How the fuck could he know? He hasn’t known Leann in twenty years, but he knows that she wouldn’t tell Randy anything about his real dad—he probably thinks his real dad was someone brave, chivalric, everything that a scrawny teenager thrown into the back of a powder blue sedan wasn’t. He wishes he knew just what story Leann spun when Randy inevitably asked why he only has a mommy—he imagines it goes something like “he went out to buy milk but then he got swept out to sea, he’ll come home someday and we’ll be a normal family again!”
Too late for that now.
He clears his throat and pushes himself off the wall, only planning to go in and grab the beer—because no way in hell he’s leaving all that beer with Randy—when he’s stopped dead in his tracks at the sight of him, stripped down to just his underwear and pulling out pajamas from his dresser.
“Hey,” he says, taking a folded pair of pajama pants and putting them on his bed.
“Hey.” Benson lingers in the doorway, but Randy comes up to him, standing only a few inches away from him and crossing his arms over himself.
The bruises are already starting to develop; Benson isn’t going to be able to control himself at work tomorrow when he sees Randy adorned with his fucked-up love. He reaches across the gap and grabs his shoulder, massaging the muscle harder than he needs to. My son, he thinks, his eyes darting across Randy’s face, you’re my son.
“I’m gonna drive you to work tomorrow morning.”

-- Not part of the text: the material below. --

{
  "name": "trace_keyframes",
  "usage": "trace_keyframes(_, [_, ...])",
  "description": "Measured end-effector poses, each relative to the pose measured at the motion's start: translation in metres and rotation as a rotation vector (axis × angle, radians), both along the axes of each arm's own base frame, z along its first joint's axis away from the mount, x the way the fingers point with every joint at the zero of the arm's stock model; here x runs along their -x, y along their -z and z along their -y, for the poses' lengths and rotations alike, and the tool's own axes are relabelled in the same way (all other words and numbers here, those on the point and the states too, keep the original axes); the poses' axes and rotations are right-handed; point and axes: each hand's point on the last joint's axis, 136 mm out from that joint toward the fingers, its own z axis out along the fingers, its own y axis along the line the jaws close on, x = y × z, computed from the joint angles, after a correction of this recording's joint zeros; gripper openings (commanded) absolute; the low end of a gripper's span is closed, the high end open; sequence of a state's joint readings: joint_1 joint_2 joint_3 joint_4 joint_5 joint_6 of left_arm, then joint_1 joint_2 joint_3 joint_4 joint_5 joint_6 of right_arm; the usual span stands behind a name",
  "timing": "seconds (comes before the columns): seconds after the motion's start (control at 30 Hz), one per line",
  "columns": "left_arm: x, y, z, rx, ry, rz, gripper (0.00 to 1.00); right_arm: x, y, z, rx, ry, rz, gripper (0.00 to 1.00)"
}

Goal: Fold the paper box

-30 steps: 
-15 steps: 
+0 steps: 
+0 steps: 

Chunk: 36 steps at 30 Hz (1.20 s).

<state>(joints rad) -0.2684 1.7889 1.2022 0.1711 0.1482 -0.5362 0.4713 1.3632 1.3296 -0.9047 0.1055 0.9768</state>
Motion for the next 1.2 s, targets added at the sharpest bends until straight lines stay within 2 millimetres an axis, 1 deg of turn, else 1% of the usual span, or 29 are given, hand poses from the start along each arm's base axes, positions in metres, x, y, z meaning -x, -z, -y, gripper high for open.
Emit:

“O-okay,” Randy stammers when Benson really works his fingers into his flesh, but he doesn’t shrink away. He stays where he is, and Benson’s hand snakes up his neck, the back of his head, until his fingers are working their way through his mussed hair.
My son, all mine.
Benson cards his fingers lazily through Randy’s hair and grabs it, pulling his head over to kiss him hungrily, violently; his stomach turns, but he’ll get used to it. He’s gonna take that cash from the back of his drawer and he’s gonna take Randy as far away from this shit as he can. His son, his own flesh and blood, the same kid he watched from a distance for nearly half his life, is finally here with him, and Benson’s not going to let anyone get between them ever again.
He leaves Randy with a simple goodbye and Benson is halfway across the lawn before he doubles over and vomits, giving up nothing more than trace amounts of beer and stomach acid.